Collected data:

-- -- --

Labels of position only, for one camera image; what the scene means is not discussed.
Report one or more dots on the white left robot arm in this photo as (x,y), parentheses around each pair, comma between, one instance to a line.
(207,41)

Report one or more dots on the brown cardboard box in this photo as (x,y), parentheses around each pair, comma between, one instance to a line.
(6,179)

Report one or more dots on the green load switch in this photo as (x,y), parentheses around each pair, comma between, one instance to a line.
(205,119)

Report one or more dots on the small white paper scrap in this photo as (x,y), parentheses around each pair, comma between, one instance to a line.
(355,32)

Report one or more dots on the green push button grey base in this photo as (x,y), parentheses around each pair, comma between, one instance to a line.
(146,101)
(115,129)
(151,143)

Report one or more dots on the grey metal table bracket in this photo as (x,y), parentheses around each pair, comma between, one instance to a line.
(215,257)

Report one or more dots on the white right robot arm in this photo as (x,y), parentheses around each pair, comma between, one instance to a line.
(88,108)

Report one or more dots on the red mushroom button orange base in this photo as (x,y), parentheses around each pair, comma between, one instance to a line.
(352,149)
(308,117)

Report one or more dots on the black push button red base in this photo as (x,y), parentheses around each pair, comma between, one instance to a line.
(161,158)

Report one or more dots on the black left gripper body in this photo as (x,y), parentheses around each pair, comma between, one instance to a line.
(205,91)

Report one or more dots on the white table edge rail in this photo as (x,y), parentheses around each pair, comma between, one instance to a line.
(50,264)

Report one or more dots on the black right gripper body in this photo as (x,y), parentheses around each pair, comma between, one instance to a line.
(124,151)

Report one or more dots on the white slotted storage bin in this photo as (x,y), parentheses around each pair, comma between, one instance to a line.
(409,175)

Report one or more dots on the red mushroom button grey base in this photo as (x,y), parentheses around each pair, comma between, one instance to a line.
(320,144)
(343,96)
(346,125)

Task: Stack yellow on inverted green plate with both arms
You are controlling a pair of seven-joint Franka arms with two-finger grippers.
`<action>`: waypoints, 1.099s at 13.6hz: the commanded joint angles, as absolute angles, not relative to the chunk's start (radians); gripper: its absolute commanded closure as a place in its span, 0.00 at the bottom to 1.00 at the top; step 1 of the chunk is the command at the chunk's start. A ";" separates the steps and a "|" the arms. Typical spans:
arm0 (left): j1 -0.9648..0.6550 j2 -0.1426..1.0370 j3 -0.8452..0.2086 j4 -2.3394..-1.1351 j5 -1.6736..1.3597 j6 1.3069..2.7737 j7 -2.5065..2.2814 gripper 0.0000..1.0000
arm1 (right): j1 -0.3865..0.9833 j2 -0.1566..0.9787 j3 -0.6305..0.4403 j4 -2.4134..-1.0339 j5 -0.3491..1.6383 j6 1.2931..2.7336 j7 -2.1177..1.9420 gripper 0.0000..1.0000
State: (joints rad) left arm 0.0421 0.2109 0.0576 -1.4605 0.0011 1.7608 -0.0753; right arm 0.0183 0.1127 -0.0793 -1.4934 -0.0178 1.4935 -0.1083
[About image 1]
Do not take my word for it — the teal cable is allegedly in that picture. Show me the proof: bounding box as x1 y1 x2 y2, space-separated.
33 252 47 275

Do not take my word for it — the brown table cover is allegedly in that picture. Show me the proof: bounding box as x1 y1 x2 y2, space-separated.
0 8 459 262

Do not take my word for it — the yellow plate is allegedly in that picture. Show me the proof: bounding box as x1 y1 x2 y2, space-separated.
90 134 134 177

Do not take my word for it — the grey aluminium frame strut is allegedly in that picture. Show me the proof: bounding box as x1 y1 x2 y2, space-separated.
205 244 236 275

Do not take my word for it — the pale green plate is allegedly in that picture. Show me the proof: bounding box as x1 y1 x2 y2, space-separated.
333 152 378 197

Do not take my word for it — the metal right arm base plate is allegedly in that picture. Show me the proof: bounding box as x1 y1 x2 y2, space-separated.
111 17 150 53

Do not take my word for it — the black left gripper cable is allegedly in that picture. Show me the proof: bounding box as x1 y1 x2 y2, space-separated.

-- -- --

**EXERCISE DETAILS**
Wherever a line in the entries holds "image", copy that line.

**OUTPUT BELOW**
Labels of position only, for one camera image; what the scene means is not discussed.
[About image 1]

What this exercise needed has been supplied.